Tersangka MT yang sudah memegang kayu di dalam ruang tengah mendekati korbani sedang tidur dengan posisi menyamping. Lalu tersangka MT mengayunkan kayu dengan kedua tangannya  ke arah kepala korban sebelah kiri  sehingga korban  kaget dan terbangun lalu jatuh dari tempat tidur dengan posisi menunduk.
 
Tersangka MT kembali memukul korban dengan kayu sebanyak satu kali dan mengenai kepala bagian belakang korban. Korban langsung tertidur di tanah dalam posisi tengkurap dan kejang-kejang.
 
Kemudian tersangka JA dan tersangka MA secara bersama-sama memukuli korban menggunakan kayu beruang kali pada tubuh korban.
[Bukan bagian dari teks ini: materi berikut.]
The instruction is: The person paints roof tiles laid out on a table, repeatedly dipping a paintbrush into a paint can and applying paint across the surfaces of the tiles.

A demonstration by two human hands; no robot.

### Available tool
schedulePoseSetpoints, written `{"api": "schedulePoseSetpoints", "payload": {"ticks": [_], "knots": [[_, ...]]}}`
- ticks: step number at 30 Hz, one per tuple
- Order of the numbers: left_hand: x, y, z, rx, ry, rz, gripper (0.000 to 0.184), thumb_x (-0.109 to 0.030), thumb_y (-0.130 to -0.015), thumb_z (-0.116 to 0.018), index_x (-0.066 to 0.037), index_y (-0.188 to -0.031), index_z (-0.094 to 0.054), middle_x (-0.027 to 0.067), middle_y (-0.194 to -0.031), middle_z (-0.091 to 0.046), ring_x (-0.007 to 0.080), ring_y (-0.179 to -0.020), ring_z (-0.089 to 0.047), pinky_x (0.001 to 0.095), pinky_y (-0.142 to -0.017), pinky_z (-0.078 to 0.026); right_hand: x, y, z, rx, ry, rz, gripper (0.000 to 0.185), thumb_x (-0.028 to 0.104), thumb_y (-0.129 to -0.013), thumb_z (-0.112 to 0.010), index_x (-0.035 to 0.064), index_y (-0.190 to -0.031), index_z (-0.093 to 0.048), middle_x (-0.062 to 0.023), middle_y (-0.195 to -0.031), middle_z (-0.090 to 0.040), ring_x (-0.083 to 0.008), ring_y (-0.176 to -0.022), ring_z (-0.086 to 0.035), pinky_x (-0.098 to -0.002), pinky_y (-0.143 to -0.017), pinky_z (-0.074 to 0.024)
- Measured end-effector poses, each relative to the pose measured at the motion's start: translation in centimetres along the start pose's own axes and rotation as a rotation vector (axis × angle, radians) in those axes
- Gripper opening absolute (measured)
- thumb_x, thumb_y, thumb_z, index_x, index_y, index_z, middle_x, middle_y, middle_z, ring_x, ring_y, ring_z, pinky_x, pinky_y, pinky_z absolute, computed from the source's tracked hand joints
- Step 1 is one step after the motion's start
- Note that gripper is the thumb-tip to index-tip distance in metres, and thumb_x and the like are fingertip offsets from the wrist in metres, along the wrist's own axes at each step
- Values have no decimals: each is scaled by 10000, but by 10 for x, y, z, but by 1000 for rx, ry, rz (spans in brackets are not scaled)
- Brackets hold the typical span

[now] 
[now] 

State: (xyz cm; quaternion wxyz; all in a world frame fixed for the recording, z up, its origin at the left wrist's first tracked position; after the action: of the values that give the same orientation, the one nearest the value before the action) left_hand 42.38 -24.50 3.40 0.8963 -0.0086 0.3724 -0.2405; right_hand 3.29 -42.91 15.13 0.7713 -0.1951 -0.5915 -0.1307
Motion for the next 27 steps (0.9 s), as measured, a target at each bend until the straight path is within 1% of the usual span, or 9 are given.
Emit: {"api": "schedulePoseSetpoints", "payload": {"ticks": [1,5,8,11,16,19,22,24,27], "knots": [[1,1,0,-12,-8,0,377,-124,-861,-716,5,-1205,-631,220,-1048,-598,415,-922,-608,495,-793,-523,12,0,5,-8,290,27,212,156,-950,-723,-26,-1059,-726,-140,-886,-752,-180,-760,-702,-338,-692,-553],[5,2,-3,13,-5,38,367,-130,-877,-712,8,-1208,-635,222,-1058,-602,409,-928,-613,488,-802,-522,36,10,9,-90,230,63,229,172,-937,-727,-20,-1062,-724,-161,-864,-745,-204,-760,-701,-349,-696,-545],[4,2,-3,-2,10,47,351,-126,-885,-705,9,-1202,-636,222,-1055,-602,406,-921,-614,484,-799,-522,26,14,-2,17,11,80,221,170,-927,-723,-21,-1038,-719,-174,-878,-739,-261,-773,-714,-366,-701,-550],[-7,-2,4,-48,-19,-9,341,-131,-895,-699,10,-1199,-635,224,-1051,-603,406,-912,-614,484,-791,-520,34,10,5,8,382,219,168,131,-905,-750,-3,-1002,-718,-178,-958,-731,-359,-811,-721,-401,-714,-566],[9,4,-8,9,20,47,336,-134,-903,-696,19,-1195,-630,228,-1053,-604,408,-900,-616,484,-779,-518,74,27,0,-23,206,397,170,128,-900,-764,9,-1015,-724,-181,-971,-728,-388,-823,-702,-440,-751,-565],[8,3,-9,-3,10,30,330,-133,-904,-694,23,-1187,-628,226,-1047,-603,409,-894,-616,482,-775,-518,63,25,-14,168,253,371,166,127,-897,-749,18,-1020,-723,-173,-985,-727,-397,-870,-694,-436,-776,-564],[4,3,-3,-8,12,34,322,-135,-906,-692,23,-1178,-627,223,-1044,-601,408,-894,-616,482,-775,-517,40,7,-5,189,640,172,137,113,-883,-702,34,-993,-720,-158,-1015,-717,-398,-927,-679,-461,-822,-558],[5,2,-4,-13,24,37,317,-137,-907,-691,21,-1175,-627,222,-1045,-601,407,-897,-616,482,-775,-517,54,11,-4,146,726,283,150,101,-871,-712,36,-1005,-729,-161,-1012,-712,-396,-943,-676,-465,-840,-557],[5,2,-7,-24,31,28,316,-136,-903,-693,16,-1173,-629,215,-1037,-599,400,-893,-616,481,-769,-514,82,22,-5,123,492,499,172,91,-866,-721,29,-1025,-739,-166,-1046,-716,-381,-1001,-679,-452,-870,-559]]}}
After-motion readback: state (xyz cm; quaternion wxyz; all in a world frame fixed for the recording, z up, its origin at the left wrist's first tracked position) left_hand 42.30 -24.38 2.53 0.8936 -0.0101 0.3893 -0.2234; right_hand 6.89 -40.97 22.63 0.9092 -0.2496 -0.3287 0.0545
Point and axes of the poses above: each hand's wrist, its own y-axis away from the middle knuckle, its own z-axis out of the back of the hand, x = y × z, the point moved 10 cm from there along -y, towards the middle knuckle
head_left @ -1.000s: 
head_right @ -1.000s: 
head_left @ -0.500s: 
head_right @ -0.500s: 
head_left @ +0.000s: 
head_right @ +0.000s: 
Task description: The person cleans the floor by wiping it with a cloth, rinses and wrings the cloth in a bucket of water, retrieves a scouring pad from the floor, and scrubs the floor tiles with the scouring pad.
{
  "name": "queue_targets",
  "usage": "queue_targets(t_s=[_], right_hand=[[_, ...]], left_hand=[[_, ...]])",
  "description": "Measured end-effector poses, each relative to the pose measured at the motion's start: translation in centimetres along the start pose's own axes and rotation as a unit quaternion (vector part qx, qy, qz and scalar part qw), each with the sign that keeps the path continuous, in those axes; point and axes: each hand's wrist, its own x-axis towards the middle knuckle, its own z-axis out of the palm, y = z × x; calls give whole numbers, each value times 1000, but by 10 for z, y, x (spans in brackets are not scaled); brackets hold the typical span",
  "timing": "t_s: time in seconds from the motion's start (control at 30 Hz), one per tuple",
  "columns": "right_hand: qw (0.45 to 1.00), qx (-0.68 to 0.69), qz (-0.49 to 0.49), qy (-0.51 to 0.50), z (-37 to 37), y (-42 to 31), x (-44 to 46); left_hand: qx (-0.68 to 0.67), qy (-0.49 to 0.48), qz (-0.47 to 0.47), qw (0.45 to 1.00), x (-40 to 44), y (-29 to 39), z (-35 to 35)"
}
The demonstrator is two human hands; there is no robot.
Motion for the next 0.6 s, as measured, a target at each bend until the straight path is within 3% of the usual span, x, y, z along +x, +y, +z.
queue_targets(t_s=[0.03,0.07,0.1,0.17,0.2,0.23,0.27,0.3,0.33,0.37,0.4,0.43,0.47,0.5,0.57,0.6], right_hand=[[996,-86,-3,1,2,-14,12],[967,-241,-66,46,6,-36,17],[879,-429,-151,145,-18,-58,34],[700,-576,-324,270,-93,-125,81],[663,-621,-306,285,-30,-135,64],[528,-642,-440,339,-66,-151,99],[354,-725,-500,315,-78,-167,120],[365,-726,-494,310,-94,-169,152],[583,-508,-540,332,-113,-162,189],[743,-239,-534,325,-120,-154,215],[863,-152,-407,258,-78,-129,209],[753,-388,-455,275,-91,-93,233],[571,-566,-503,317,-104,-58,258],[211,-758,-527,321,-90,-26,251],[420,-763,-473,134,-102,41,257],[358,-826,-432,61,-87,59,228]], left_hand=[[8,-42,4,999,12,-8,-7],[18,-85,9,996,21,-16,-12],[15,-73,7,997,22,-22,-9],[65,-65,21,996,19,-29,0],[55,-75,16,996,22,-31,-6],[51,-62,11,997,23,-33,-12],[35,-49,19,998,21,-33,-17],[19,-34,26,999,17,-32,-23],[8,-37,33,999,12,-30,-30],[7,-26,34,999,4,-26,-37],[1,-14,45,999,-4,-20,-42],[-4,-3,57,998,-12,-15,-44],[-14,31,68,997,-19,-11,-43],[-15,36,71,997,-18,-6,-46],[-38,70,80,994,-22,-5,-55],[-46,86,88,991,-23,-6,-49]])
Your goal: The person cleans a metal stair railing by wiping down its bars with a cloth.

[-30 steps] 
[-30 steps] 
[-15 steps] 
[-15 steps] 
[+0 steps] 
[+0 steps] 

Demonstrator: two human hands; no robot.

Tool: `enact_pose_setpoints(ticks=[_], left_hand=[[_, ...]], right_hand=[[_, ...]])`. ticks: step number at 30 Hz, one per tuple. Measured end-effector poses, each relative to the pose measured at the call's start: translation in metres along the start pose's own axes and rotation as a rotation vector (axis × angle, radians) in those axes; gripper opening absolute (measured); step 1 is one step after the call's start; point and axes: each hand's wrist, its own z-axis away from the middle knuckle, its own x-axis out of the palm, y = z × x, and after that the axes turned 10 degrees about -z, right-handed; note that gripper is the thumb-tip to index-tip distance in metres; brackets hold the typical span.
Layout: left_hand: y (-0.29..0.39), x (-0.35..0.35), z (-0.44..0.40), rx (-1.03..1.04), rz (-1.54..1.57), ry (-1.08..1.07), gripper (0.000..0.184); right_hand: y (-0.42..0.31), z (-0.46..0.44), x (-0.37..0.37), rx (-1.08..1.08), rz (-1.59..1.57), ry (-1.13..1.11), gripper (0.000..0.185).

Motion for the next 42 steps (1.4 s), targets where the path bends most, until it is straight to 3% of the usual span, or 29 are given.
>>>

Tersangka PM  mengambil kayu dari tersangka JA, sedangkan tersangka YB mengambil kayu dari tersangka MA.
 
Kemudian PM dan tersangka YB memukul korban berulang kali sampai korban tidak bergerak lagi. Seluruh perbuatan para tersangka dilihat langsung oleh YRMA alias Nona yang belakangan menjadi saksi kunci.
 
Pasca korban dianiaya para tersangka, Nona mendengar ada suara beberapa orang di belakang rumah korban sehingga ia keluar dari rumah.  Ketika korban sudah tidak berdaya, Nona lari keluar dari dalam kamar dan hendak menolong korban.
 
Namun tersangka JA yang melihat Nona langsung mengancam kalau ia akan menghabisi Nona kalau masalah tersebut terbongkar. Nona yang takut hanya bisa berdiri di samping sepeda motor yang diparkir di ruang tengah rumah korban.
 
Tersangka JA kemudian mengambil tali nilon di dekat korban dan bersama tersangka MA mengikat korban dengan tali pada tubuh korban. Korban dimasukkan  ke dalam karung dan JA  mengikat mulut karung.
 
Lalu JA dan MA menggendong tubuh korban yang berada dalam karung dan keluar dari pintu belakang rumah korban dan diikuti oleh tersangka MT,  P.M dan tersangka JB.
 
Nona  langsung berlari keluar dari dalam rumah korban melalui pintu samping dan lari ke dalam hutan dengan berjalan kaki hingga di kos miliknya.
 
Pada 15 Mei 2026,  korban ditemukan di pantai Ingguhuk Desa Kuli, Kecamatan Lobalain Kabupaten Rote Ndao dalam kondisi meninggal dunia dan sudah membusuk.
 
"Tersangka MT,  JA,  PM, MA dan tersangka JB membunuh korban dengan memukul korban menggunakan kayu secara berulang-ulang. Setelah Korban meninggal, tersangka memasukkan korban di dalam karung dan membuang mayat korban di pantai Ingguhuk Desa Kuli, Kecamatan Lobalain, Kabupaten Rote Ndao," urai Kapolres Rote Ndao AKBP Mardiono.